Always the best way for you to find out is to measure. What may seem one thing in theory may prove to be another in a particular specific case. In fact this can be considered premature optimization .
If you ask random people on the internet who do not know an implementation, the exact conditions of your application and the performance requirements, do not expect something very precise.
I can not respond with absolute certainty because I do not know the implementation of pegaListaPessoas()
, I do not know the implementation of what it returns up to because I even know what it returns. But you could kick with a good chance of success that makes no difference.
What does this method return? A Iterable
that scans a cached list of database contents data? And the implementation of this interface is List
? Or is it your own implementation where next()
will query the database? If there is a performance problem, it may be in a different place than imagined.
Roughly implementations should be compiled for the equivalent of
for (Iterator<Pessoa> i = pegaListaPessoas().iterator(); i.hasNext(); i.next()) {
and
List<Pessoa> pessoas = pegaListaPessoas();
for (Iterator<Pessoa> i = pessoas.iterator(); i.hasNext(); i.next()) {
In the first case, it calls the pegaListaPessoas()
the first time , receives a iterator
from the list created by the method, all this before the first ;
and every step it takes the next iteration item with next()
(after the second ;
) and check if there is any more item with hasNext()
. Only the last two are executed in each step. Initialization is performed only once.

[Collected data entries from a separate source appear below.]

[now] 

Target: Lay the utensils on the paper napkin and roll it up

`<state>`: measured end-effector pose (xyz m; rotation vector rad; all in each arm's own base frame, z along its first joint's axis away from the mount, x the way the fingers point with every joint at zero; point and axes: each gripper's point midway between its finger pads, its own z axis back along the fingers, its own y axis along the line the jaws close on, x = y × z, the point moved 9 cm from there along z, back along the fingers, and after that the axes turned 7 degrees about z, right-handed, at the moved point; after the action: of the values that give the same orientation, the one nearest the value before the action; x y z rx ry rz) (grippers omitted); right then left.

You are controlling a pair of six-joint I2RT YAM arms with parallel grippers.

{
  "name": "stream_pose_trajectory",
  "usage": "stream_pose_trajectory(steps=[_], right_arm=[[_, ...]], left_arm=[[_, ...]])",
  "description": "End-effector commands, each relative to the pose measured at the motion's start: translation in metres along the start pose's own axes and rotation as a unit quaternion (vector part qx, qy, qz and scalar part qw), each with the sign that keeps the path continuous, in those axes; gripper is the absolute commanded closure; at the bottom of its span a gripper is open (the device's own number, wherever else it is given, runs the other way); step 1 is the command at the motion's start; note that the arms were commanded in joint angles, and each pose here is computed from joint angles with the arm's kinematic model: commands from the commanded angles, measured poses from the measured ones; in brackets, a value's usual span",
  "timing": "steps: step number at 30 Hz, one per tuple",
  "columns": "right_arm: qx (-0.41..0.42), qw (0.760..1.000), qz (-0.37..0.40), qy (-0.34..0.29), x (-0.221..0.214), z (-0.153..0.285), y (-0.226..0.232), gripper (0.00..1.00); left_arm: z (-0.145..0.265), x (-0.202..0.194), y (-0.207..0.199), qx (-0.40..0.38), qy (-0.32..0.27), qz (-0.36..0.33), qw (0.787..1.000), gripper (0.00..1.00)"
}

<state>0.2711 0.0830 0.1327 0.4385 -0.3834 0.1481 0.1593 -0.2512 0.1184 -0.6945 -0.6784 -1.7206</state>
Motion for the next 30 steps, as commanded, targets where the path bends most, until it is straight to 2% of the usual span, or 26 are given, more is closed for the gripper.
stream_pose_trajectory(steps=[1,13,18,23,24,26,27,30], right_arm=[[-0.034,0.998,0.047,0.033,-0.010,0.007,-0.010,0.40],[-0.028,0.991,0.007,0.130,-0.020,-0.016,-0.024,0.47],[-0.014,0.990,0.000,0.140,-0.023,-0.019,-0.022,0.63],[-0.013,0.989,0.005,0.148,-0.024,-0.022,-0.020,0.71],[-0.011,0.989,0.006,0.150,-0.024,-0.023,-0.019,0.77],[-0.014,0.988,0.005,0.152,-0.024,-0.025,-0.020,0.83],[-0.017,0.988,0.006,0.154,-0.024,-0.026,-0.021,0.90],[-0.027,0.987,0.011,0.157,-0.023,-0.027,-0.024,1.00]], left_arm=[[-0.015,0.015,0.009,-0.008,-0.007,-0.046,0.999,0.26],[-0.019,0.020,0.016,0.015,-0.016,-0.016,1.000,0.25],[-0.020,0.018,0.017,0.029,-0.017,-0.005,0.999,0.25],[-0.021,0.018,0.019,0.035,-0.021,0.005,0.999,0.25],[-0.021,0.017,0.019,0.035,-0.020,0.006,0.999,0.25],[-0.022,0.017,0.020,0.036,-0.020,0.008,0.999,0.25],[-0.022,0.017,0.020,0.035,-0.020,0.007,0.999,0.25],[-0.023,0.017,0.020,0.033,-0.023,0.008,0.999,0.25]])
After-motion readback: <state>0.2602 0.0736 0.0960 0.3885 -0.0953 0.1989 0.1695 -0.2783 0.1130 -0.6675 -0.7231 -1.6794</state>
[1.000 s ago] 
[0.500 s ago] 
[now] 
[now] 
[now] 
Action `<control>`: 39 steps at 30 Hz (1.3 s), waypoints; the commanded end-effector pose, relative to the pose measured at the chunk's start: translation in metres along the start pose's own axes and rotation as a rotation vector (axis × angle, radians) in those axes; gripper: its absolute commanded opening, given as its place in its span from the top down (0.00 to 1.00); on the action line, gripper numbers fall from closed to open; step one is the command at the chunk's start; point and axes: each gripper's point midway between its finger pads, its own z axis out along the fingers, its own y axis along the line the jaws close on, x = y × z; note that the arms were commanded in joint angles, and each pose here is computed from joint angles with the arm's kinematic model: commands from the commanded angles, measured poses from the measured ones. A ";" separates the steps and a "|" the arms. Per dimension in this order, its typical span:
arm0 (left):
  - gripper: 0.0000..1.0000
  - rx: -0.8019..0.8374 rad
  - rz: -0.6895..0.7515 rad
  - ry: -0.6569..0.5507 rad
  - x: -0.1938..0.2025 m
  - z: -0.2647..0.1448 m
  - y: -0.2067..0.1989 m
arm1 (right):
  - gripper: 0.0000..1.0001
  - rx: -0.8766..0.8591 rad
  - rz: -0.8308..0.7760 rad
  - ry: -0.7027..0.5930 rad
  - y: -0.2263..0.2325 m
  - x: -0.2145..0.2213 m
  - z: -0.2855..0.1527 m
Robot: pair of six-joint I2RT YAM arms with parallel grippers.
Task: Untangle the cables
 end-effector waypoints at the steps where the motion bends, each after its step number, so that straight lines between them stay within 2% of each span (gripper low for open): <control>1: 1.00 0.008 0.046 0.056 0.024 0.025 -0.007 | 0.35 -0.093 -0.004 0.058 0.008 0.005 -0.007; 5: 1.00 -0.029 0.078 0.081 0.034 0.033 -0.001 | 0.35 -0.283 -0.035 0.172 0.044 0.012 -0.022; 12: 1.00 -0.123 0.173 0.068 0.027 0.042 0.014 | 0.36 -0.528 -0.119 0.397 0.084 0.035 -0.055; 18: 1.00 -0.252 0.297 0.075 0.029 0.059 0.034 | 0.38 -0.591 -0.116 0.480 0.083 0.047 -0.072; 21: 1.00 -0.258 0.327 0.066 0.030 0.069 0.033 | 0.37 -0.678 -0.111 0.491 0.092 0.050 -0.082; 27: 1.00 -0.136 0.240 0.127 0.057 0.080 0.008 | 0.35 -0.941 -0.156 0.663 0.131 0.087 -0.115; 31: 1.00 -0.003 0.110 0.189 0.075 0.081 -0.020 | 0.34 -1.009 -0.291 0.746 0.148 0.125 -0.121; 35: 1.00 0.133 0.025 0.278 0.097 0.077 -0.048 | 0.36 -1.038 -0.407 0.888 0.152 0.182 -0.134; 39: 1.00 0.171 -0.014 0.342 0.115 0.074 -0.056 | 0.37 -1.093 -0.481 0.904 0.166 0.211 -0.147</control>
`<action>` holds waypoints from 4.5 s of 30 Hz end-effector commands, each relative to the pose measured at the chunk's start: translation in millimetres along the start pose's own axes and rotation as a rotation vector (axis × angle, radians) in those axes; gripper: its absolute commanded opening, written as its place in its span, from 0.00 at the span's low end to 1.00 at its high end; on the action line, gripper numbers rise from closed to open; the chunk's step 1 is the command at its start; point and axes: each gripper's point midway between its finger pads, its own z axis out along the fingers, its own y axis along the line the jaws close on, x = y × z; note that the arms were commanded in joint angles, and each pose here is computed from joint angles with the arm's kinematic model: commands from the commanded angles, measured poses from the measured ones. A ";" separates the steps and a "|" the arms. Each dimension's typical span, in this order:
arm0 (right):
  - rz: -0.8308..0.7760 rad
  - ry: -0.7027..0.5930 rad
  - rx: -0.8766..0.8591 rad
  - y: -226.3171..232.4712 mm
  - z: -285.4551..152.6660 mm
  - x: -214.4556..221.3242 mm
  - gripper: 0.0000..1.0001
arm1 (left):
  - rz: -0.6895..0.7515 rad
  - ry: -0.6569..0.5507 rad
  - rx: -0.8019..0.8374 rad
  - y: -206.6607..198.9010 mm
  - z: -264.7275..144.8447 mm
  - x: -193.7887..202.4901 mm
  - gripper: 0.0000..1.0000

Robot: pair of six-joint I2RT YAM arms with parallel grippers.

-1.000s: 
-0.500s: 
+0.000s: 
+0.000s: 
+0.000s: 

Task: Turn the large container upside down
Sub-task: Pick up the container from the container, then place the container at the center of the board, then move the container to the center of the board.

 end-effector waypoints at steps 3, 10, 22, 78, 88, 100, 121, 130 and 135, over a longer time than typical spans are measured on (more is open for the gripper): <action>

The only difference in the second case is that the list is generated before starting the loop .
Actually if you visualize this as a while
it becomes more obvious:
Iterator<Pessoa> i = pegaListaPessoas().iterator();
while (i.hasNext()){
Pessoa p = i.next();
}
and
List<Pessoa> pessoas = pegaListaPessoas();
Iterator<Pessoa> i = pessoas.iterator();
while(i.hasNext()){
Pessoa p = i.next();
}
Do you understand that the secret is iterator
? And as far as I know a loop for in
can only run over collections that implement the Iterable
interface (perhaps with the exception of array
, String
and other types that language be aware of the operation and use the index directly).